:: WHAT IS BEING ASKED ::
The entries below contain a line with "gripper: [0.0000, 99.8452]" and a line with "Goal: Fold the". Quote exactly those two lines and all lines between them.

**********

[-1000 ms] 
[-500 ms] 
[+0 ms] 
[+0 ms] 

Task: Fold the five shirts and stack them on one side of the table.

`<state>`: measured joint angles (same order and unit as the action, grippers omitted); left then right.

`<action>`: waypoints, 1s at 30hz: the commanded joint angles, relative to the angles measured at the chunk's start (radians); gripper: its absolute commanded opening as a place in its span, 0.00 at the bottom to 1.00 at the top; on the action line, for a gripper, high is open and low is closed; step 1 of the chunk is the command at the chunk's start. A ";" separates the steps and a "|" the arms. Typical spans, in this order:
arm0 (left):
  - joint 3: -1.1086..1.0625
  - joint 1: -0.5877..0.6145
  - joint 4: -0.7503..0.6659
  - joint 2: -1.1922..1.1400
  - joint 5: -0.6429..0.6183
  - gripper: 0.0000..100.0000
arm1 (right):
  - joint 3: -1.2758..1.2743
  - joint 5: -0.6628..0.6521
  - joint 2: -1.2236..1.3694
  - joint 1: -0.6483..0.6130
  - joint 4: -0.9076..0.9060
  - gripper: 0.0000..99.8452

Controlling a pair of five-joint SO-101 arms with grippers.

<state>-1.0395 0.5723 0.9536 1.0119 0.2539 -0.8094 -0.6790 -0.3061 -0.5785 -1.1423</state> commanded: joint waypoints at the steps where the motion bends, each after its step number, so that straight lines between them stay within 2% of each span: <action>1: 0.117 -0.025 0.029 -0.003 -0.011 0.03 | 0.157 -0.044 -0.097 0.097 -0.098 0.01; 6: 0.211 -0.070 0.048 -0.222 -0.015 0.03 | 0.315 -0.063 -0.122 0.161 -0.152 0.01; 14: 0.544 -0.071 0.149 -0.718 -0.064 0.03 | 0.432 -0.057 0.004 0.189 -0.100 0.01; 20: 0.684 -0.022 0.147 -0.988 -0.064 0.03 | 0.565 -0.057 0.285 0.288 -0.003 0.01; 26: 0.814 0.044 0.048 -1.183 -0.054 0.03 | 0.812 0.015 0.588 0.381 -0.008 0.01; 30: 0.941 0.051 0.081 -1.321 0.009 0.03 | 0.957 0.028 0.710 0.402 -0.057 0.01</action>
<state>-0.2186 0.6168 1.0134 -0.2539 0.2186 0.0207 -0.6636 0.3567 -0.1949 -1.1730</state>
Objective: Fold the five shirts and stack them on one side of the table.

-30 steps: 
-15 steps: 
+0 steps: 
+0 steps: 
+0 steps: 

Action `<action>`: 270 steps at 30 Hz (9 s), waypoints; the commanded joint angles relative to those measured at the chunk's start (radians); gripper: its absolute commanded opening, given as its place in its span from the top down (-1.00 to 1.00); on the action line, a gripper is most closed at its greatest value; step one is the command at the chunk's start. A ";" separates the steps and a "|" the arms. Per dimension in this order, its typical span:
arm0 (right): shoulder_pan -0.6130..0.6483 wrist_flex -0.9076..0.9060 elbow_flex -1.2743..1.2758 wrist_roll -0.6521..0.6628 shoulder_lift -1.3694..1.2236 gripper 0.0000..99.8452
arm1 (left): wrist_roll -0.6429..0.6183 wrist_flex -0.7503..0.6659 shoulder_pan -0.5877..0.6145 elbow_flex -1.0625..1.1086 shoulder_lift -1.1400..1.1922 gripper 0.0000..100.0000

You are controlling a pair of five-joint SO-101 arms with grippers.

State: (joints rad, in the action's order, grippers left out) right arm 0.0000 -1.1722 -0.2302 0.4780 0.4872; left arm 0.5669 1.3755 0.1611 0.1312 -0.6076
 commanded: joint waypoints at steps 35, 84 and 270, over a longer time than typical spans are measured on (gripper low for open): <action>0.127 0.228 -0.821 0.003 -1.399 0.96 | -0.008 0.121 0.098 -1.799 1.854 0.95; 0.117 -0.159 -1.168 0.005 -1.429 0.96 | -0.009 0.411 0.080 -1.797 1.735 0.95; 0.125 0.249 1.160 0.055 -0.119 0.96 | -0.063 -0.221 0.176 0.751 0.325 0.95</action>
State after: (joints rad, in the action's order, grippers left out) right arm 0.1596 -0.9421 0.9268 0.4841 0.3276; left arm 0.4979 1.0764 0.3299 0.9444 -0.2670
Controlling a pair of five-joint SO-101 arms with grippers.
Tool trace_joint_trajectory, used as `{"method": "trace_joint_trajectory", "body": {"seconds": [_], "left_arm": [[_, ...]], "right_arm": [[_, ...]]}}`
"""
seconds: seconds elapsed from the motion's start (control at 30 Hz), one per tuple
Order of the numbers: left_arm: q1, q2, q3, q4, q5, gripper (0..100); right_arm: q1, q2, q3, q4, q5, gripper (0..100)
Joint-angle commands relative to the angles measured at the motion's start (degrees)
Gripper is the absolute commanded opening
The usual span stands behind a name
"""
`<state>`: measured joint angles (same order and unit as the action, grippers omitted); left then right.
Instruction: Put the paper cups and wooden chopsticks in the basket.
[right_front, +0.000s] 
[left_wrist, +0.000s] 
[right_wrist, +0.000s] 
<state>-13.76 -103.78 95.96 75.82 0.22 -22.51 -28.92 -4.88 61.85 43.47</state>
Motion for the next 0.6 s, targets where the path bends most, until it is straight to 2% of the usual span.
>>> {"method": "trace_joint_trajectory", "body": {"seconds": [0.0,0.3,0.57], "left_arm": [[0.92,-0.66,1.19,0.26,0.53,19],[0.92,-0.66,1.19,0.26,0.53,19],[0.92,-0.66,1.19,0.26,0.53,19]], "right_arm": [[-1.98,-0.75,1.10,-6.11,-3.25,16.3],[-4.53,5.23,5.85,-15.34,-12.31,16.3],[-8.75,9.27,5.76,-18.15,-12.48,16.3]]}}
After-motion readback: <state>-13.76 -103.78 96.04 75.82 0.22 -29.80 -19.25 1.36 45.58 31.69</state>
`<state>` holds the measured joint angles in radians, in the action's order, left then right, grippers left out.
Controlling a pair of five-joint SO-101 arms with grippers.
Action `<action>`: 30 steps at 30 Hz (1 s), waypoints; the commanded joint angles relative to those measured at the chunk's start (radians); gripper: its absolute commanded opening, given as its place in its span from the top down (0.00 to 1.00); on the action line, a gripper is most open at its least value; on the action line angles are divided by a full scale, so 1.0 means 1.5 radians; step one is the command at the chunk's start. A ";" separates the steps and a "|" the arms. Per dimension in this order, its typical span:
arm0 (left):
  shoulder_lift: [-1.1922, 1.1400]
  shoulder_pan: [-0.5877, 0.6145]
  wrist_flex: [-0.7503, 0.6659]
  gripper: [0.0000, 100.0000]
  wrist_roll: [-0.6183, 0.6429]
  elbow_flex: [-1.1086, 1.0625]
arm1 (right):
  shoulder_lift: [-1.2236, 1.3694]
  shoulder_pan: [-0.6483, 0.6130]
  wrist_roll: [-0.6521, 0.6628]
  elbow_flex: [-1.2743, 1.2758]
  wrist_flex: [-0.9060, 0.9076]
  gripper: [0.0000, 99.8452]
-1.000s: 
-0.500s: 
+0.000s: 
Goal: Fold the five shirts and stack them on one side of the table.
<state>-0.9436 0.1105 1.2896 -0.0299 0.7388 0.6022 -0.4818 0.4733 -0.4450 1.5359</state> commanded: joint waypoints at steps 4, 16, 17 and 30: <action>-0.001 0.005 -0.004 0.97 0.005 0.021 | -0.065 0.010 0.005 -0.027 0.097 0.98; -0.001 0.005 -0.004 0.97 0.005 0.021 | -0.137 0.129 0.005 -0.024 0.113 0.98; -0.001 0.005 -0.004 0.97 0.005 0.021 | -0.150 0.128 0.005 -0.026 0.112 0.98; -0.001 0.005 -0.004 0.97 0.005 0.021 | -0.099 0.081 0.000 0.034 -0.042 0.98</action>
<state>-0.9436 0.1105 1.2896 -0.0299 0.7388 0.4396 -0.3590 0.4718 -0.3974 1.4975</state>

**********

:: RESULT ::
  gripper: [0.0000, 99.8452]
-1.000s: 
-0.500s: 
+0.000s: 
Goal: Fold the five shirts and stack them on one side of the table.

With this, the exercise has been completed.